How To Start Using PySpark On Your BigQuery Data Using Google Dataproc

Google BigQuery is a great big data storage – it is simple, fast, and highly scalable. BigQuery’s SQL allows you to satisfy most of the needs that usually buisness may have – join tables, data transformation, calculations and so on. But sometimes you may need more complicated cases of data transformation when SQL does not meet all you needs because of limited syntax, lack of functions, loops, etc. Simple Python libraries like pandas also may not help if you working with really big amount of data. That’s the case when you may want to learn PySpark and start working with BigQuery data on Spark cluster. Google Cloud Platform allows you to easily create Spark cluster and try PySpark in Jupyter Notebooks on your data. That’s are the main steps how to try it:

Create Jupyter Notebook on GCP
Create a cluster in Dataproc
Perform PySpark on BigQuery data using Dataproc cluster

Create Jupyter Notebook on GCP

At first – we will create a Jupyter Notebook in Google Cloud environment, later we will be running our PySpark code there. We will use Vertex AI Workbench service for that, and create a managed notebook:

Now – we gonna give our notebook a name and select a Region (it is important step because Dataproc cluster will should have the same region). You can select any region, for example – one that is closer to your location.
In next step we should click “Advanced settings” and select a Machine type for our notebook – the cheapest one “n1-standard-1” is enough. We gonna pay for our notebook hourly, so option “Enable idle shutdown” will be very useful also – thanks to that our notebook will be shut down after the specified time interval of inactivity.
That is all you need – so click “Create”.

Create a cluster in Dataproc

Let’s create a Spark cluster where our PySpark code will be calculated. We will use a GCP service called Dataproc for that. Go to Dataproc – Clusters, click “Create Cluster” and select “Create the cluster on Compute Engine”.

Next – give cluster a name and set a Region (it is important that cluster should have the same region as your notebook from previous step). Also enable component gateway and set Jupyter Notebook as optional component.

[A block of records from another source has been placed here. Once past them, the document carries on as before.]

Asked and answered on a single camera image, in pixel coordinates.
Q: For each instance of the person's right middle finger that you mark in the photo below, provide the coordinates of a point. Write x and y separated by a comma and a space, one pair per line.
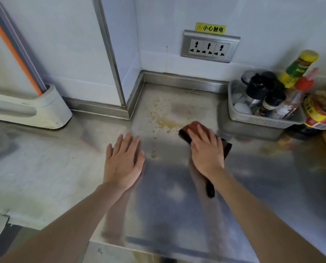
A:
203, 133

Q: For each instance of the white lid jar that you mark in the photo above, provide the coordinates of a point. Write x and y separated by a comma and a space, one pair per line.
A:
242, 108

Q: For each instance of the yellow cap sauce bottle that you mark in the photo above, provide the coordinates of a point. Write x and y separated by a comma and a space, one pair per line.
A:
295, 69

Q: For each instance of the person's right forearm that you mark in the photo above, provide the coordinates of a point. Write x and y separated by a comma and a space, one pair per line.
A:
261, 216

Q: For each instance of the white plastic basket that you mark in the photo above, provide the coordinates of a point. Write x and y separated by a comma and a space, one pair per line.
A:
264, 121

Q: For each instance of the white appliance with orange stripe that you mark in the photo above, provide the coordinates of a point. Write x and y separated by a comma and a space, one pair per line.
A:
23, 104

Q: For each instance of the person's left thumb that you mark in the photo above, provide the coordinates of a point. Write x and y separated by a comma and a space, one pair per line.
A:
141, 161

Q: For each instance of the small black cap spice bottle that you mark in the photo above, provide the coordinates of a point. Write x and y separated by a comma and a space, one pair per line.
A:
269, 102

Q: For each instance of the dark red cleaning cloth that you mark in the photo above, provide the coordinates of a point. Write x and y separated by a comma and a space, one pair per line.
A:
185, 131

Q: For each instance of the glass shaker with steel lid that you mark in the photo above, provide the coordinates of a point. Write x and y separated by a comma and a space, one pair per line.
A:
246, 78

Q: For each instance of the yellow warning sticker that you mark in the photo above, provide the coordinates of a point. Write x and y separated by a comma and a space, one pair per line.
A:
210, 28

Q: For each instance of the person's right little finger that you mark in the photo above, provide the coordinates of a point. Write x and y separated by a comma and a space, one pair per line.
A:
220, 145

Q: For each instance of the steel triple wall socket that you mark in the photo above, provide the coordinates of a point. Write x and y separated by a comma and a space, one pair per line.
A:
209, 47

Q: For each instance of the jar with yellow red label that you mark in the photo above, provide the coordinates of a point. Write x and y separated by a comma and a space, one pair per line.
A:
323, 112

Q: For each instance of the person's left middle finger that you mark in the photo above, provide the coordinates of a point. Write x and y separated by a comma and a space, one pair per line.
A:
127, 143

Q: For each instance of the red cap sauce bottle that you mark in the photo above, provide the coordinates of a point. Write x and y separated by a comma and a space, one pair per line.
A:
291, 101

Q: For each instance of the person's right hand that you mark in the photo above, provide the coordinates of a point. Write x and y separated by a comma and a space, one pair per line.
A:
208, 156

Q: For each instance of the person's left hand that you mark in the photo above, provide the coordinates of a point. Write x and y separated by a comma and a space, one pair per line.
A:
122, 167

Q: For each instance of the person's right thumb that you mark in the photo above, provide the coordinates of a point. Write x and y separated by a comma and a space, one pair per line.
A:
193, 150

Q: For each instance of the person's left little finger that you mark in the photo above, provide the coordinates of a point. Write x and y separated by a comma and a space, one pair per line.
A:
109, 152

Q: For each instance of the person's left forearm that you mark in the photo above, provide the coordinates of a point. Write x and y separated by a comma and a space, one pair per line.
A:
70, 227

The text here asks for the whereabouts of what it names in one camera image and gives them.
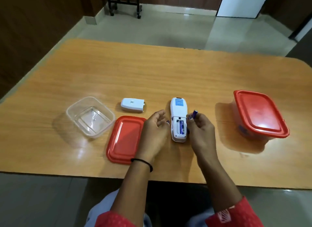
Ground person's right hand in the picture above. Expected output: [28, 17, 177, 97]
[186, 112, 221, 169]

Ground person's left hand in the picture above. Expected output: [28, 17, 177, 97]
[135, 109, 171, 165]

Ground person's left forearm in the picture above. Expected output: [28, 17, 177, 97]
[110, 159, 153, 221]

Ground person's right forearm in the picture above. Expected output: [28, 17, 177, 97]
[200, 158, 245, 214]

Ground white remote control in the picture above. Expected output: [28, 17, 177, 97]
[170, 97, 190, 143]

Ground white remote battery cover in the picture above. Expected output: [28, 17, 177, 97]
[121, 98, 146, 113]

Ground black wrist band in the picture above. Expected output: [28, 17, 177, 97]
[130, 158, 153, 173]

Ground loose red container lid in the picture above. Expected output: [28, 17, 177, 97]
[106, 116, 147, 165]

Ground closed clear plastic container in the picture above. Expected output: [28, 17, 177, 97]
[231, 98, 286, 145]

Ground red lid on container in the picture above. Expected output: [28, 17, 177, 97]
[233, 90, 290, 139]

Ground empty clear plastic container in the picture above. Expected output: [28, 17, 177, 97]
[65, 96, 116, 140]

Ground light blue trousers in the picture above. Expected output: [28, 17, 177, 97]
[84, 188, 215, 227]

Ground red patterned right sleeve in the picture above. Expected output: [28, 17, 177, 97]
[205, 196, 265, 227]

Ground red patterned sleeve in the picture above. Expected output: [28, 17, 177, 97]
[205, 196, 265, 227]
[95, 210, 137, 227]

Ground red patterned left sleeve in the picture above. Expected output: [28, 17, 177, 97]
[95, 210, 137, 227]

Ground white door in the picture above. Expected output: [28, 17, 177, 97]
[216, 0, 272, 18]

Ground black wheeled rack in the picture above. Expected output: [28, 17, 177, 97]
[106, 0, 143, 19]

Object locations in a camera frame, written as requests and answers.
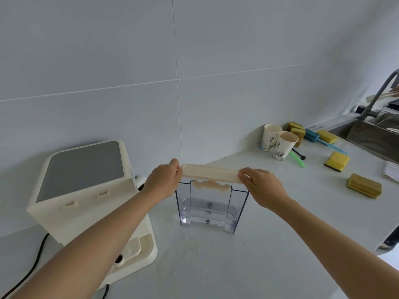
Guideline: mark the person's right fingers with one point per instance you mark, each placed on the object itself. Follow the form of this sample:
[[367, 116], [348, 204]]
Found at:
[[245, 176]]

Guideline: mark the yellow green sponge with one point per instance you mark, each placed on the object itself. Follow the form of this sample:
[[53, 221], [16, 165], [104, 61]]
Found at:
[[300, 136], [295, 126]]

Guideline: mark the yellow sponge with black base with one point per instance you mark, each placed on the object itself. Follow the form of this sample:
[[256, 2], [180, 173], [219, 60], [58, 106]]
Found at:
[[336, 160]]

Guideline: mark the white folded cloth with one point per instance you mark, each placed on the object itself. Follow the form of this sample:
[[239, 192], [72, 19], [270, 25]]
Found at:
[[391, 172]]

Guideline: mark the cream flat plastic part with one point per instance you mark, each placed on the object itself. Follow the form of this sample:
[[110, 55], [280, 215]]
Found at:
[[378, 96]]

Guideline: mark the cream countertop water dispenser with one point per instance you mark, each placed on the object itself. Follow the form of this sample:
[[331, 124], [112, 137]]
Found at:
[[84, 183]]

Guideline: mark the cream water tank lid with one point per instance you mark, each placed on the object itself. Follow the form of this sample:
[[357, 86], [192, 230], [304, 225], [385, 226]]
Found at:
[[212, 172]]

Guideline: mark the clear plastic water tank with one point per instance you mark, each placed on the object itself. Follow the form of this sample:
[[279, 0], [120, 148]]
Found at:
[[208, 211]]

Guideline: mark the person's right hand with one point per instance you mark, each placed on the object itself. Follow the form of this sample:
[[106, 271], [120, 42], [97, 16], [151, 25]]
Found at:
[[266, 188]]

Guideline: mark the person's right forearm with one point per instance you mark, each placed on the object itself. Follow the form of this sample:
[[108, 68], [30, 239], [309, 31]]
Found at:
[[330, 242]]

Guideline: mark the person's left hand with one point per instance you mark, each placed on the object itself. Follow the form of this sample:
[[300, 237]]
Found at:
[[160, 180]]

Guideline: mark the black stirring stick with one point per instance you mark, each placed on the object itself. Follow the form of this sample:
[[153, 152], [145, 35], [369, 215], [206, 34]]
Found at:
[[299, 154]]

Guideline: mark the person's left fingers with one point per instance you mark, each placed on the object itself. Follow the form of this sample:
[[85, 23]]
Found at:
[[176, 168]]

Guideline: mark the grey metal faucet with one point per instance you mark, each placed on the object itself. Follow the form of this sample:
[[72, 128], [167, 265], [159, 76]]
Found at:
[[374, 99]]

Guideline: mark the stainless steel sink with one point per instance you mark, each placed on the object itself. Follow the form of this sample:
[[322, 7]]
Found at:
[[371, 135]]

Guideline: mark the olive yellow sponge pair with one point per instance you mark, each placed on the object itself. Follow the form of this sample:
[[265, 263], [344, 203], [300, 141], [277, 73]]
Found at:
[[364, 185]]

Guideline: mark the person's left forearm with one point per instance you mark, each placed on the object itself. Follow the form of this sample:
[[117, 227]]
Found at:
[[93, 242]]

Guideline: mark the floral paper cup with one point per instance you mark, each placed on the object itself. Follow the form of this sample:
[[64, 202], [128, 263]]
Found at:
[[268, 138], [283, 147]]

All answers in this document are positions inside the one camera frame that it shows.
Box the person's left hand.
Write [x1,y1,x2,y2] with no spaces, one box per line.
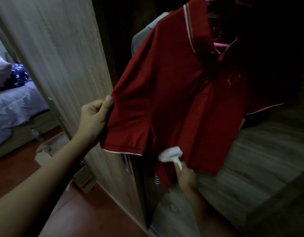
[75,95,114,147]

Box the person's right hand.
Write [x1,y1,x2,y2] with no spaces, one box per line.
[174,162,198,191]

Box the white cloth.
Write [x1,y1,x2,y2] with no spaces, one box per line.
[158,146,184,171]

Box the red polo shirt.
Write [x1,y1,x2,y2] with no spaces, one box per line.
[100,0,288,188]

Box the person's left forearm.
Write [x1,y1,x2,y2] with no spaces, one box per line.
[0,135,94,237]

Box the person's right forearm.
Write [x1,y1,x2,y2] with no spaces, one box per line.
[182,183,235,237]

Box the wooden wardrobe door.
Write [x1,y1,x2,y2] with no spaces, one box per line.
[0,0,152,231]

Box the brown cardboard box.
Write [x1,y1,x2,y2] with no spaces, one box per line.
[34,132,96,194]

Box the wooden wardrobe body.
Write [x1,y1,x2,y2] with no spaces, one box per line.
[92,0,304,237]

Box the clear plastic bottle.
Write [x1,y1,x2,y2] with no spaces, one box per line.
[31,128,44,142]

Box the grey hanging garment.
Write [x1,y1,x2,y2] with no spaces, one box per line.
[131,12,170,56]

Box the purple bed sheet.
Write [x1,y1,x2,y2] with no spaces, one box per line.
[0,81,50,149]

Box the blue patterned pillow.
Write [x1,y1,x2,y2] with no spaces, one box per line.
[0,63,30,92]

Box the white pillow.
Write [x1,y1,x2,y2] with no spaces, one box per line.
[0,54,12,93]

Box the pink clothes hanger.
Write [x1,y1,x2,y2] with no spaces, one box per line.
[205,0,252,50]

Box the metal door handle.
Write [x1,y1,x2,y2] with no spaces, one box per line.
[120,153,132,175]

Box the wooden bed frame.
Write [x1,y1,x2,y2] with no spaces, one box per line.
[0,110,60,161]

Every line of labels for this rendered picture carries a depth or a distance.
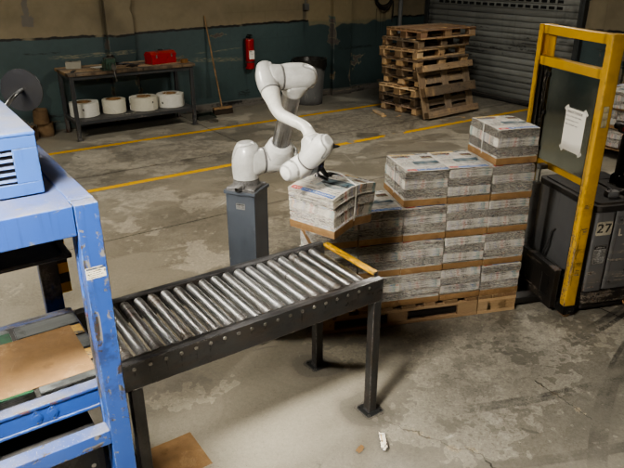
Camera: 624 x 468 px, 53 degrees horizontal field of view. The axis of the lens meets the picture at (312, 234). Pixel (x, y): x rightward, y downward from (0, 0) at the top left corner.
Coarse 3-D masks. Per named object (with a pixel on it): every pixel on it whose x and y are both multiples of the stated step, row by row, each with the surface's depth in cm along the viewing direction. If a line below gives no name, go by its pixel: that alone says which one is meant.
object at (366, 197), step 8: (336, 176) 329; (352, 176) 335; (360, 184) 318; (368, 184) 325; (360, 192) 320; (368, 192) 327; (360, 200) 323; (368, 200) 328; (360, 208) 325; (368, 208) 332
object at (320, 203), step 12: (300, 180) 321; (312, 180) 321; (300, 192) 312; (312, 192) 308; (324, 192) 308; (336, 192) 307; (348, 192) 310; (300, 204) 316; (312, 204) 311; (324, 204) 305; (336, 204) 304; (348, 204) 314; (300, 216) 320; (312, 216) 315; (324, 216) 310; (336, 216) 308; (348, 216) 318; (324, 228) 313; (336, 228) 311
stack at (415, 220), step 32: (384, 192) 410; (384, 224) 384; (416, 224) 389; (448, 224) 395; (480, 224) 400; (384, 256) 392; (416, 256) 398; (448, 256) 404; (480, 256) 410; (384, 288) 403; (416, 288) 407; (448, 288) 414; (416, 320) 418
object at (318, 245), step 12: (288, 252) 333; (324, 252) 344; (240, 264) 319; (252, 264) 319; (204, 276) 307; (156, 288) 295; (168, 288) 295; (120, 300) 285; (132, 300) 287; (144, 300) 290; (120, 312) 285; (156, 312) 296; (84, 324) 277
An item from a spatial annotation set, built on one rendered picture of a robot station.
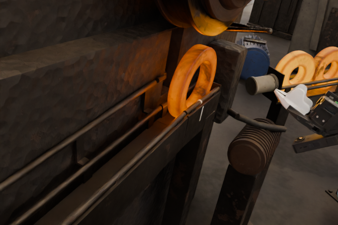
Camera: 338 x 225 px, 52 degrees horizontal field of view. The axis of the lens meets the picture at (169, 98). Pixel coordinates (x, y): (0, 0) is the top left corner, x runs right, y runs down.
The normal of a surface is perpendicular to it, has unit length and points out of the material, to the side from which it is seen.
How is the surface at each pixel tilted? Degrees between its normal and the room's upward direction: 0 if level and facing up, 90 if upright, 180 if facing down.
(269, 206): 0
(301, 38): 90
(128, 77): 90
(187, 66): 46
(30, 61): 0
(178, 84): 75
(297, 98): 89
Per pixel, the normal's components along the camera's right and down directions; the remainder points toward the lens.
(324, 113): -0.49, 0.31
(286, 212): 0.17, -0.88
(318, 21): -0.69, 0.22
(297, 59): 0.41, 0.47
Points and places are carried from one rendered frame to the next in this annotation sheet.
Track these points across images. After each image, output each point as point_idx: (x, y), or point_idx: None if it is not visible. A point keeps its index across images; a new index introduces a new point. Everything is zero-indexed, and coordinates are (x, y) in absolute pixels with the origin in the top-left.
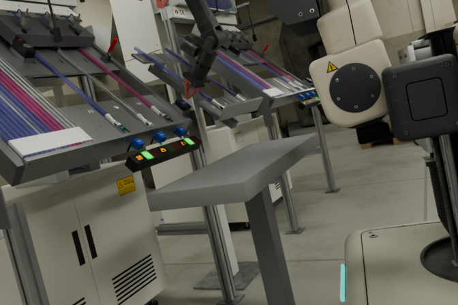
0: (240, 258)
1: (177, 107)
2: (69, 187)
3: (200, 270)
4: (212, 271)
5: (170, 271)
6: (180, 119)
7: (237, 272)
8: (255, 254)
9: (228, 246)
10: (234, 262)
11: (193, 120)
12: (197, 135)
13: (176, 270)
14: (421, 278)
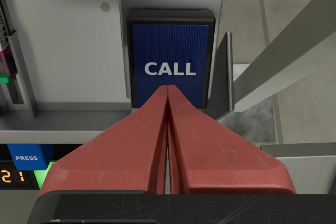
0: (288, 88)
1: (123, 47)
2: None
3: (243, 43)
4: (237, 68)
5: None
6: (119, 84)
7: (236, 112)
8: (304, 107)
9: (239, 105)
10: (238, 110)
11: (217, 95)
12: (205, 110)
13: (239, 2)
14: None
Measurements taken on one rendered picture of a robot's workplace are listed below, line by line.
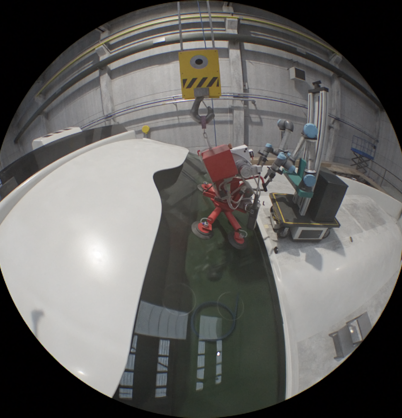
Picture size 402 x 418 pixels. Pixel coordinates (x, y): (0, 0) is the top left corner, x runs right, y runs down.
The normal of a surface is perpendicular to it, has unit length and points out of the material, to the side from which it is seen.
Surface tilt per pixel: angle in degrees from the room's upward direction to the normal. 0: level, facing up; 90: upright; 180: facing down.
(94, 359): 19
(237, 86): 90
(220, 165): 90
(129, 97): 90
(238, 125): 90
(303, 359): 0
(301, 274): 14
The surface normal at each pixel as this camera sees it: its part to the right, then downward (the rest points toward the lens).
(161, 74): -0.02, 0.58
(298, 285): -0.07, -0.52
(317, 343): -0.07, -0.81
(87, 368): 0.25, -0.71
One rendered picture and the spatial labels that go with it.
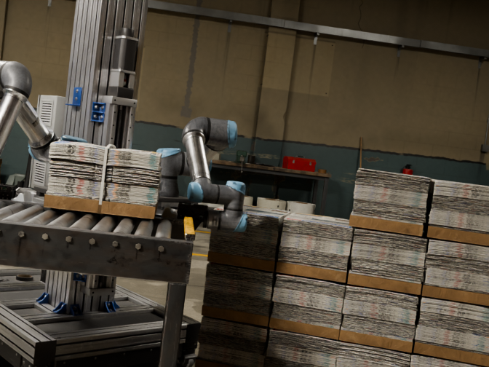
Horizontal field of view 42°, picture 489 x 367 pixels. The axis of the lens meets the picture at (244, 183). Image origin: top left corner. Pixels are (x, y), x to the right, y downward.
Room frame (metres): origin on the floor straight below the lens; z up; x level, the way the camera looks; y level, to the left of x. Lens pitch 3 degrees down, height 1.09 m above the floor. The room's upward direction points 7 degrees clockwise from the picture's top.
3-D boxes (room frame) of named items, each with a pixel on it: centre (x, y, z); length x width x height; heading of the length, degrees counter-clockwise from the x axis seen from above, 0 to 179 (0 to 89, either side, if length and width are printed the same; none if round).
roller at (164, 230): (2.09, 0.24, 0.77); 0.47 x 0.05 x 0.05; 6
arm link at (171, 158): (3.09, 0.38, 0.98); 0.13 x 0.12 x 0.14; 109
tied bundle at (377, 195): (2.69, -0.62, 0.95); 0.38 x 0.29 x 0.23; 167
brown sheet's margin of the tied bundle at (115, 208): (2.34, 0.39, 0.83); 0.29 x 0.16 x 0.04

On the left side you can go to “Configure nodes” section and select suitable configuration of your cluster’s nodes depending on your needs (lowest machine will be ok for test):

Next important step is to set some initialisation actions for out cluster that will allow us to use Spark BigQuery connector. Go to “Customise cluster” section, click “Add initialisation action” and paste this value there replacing {region} with region of your cluster and Jupyter Notebook:

goog-dataproc-initialization-actions-{region}/connectors/connectors.sh

For example this will be goog-dataproc-initialization-actions-europe-west1/connectors/connectors.sh in my case.

Also add metadata with spark-bigquery-connector-version as a key, and 0.21.0 (check here for newest version) as a value as on screen below. Then – click “Create” in order to create your cluster.

You can also optionnaly generate an equivalent command line in order to create such cluster from GCP command line faster for future use:

gcloud dataproc clusters create my-cluster --enable-component-gateway --region europe-west1 --zone europe-west1-b --master-machine-type n2-standard-2 --master-boot-disk-size 500 --num-workers 2 --worker-machine-type n2-standard-2 --worker-boot-disk-size 500 --image-version 2.0-debian10 --optional-components JUPYTER --initialization-actions 'gs://goog-dataproc-initialization-actions-europe-west1/connectors/connectors.sh' --metadata spark-bigquery-connector-version=0.21.0 --project {your GCP project ID}

Perform PySpark on BigQuery data using Dataproc cluster

Now after we have created Jupyter Notebook and Dataproc cluster – let’s back to Vertex AI Workbench and click “Open Jupyterlab”. You should see something like this on your screen:

Next – select notebook “PySpark on {name of your cluster}” like on screenshot above.

Pay attention that you are running your PySpark on your cluster now, that is a good sign – it means your are using the power of your cluster 🙂

Now you can run PySpark, there is a simple code example you can run on Google BigQuery public data:

from pyspark.sql import SparkSession
from pyspark.sql.functions import flatten, udf, col
from pyspark.sql.types import BooleanType
bucket = 'my_bucket'
spark = SparkSession.builder\
    .appName("pyspark-test")\
    .config("spark.jars", "gs://spark-lib/bigquery/spark-bigquery-latest.jar")\
    .getOrCreate()

df = spark.read \
    .format("bigquery") \
    .load('bigquery-public-data.chicago_taxi_trips.taxi_trips').cache()
df.show(3)

Remember to create a bucket in Cloud Storage and replace my_bucket with the name of your bucket in code above.

After running that code – cluster will start to calculate, after some time you should see something like on screenshot below.

If you’ve done everything right – you can start using PySpark and test it on your own data in BigQuery. But remember to delete your cluster after use, good luck!